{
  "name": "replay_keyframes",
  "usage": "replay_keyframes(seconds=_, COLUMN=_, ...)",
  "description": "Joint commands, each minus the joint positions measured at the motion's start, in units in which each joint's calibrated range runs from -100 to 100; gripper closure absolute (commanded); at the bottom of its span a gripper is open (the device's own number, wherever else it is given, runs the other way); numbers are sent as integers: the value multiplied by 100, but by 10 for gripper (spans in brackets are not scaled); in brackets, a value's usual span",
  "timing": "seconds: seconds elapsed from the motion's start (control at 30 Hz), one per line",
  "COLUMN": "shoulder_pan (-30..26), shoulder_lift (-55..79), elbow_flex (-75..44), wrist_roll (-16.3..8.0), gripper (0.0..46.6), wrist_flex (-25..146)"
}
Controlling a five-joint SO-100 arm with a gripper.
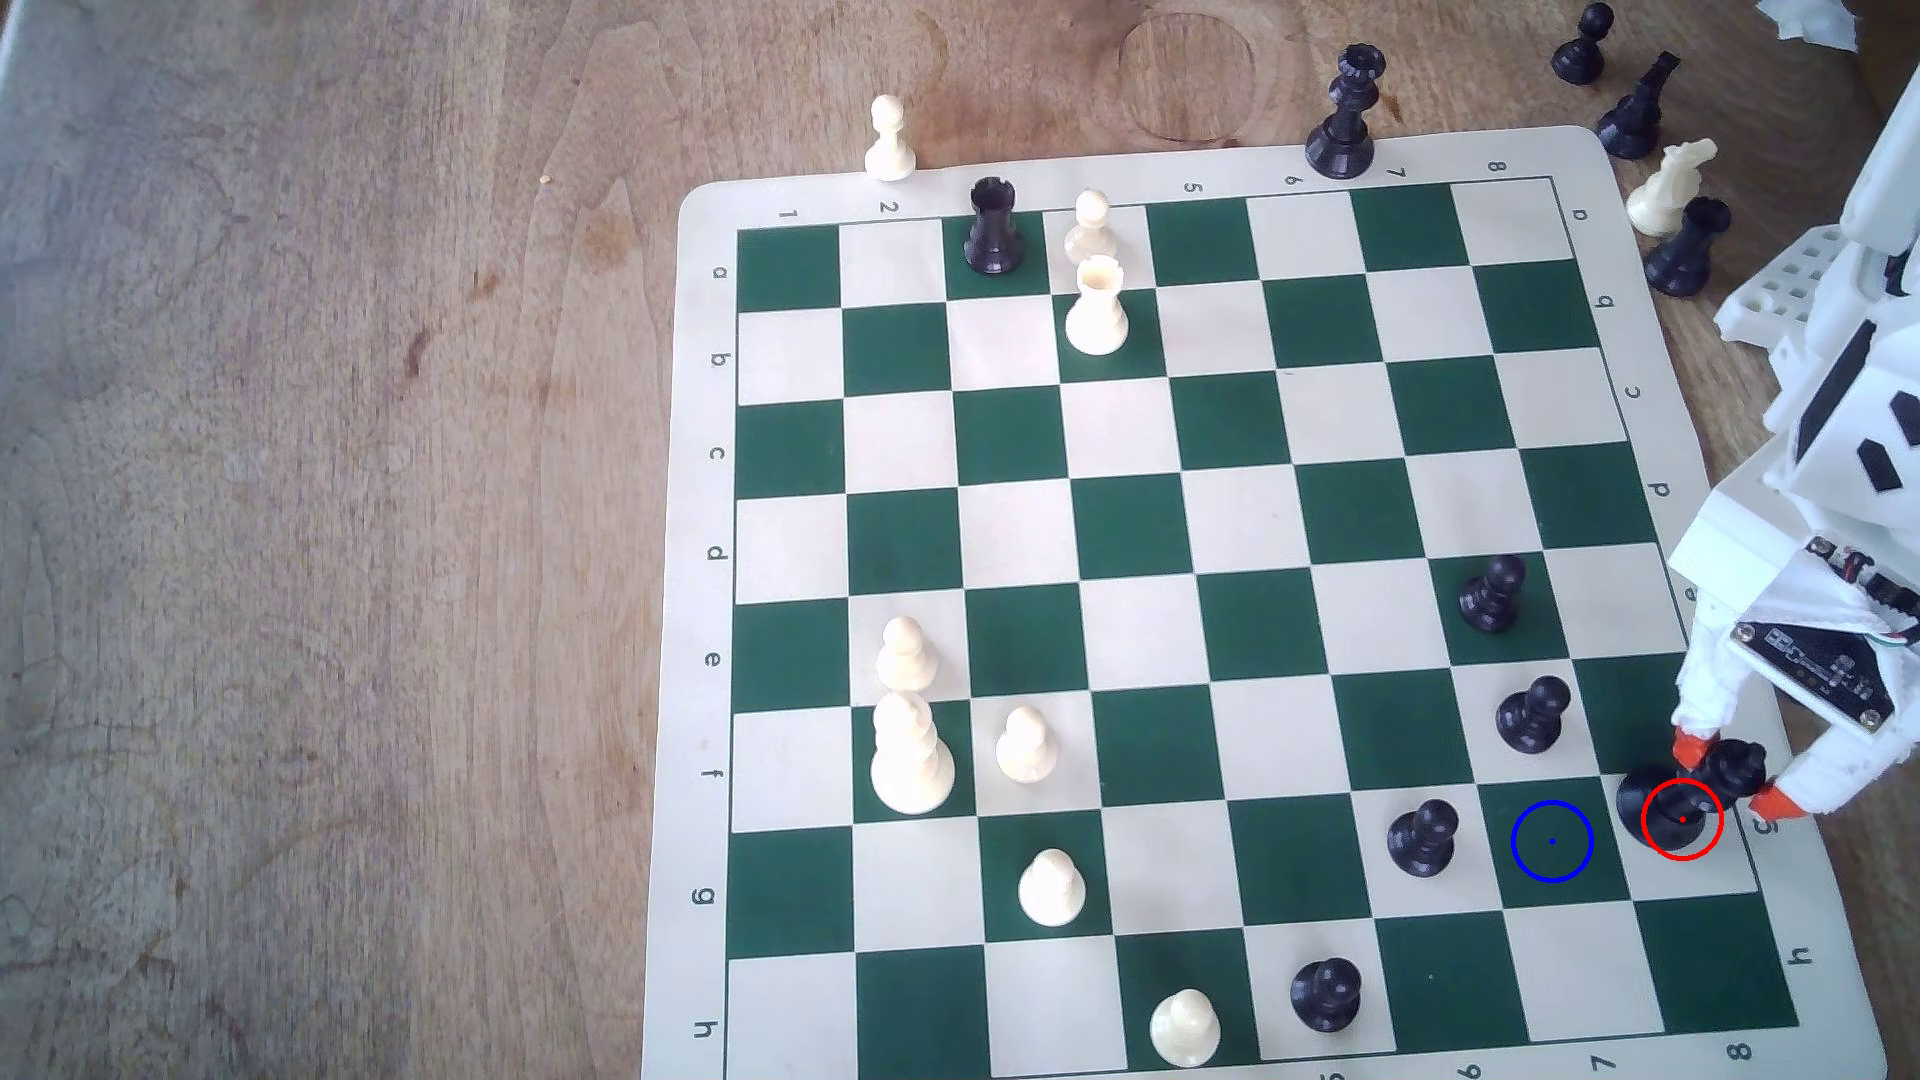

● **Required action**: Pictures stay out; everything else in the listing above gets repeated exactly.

● **Answer for the task**:
{
  "name": "replay_keyframes",
  "usage": "replay_keyframes(seconds=_, COLUMN=_, ...)",
  "description": "Joint commands, each minus the joint positions measured at the motion's start, in units in which each joint's calibrated range runs from -100 to 100; gripper closure absolute (commanded); at the bottom of its span a gripper is open (the device's own number, wherever else it is given, runs the other way); numbers are sent as integers: the value multiplied by 100, but by 10 for gripper (spans in brackets are not scaled); in brackets, a value's usual span",
  "timing": "seconds: seconds elapsed from the motion's start (control at 30 Hz), one per line",
  "COLUMN": "shoulder_pan (-30..26), shoulder_lift (-55..79), elbow_flex (-75..44), wrist_roll (-16.3..8.0), gripper (0.0..46.6), wrist_flex (-25..146)"
}
Controlling a five-joint SO-100 arm with a gripper.

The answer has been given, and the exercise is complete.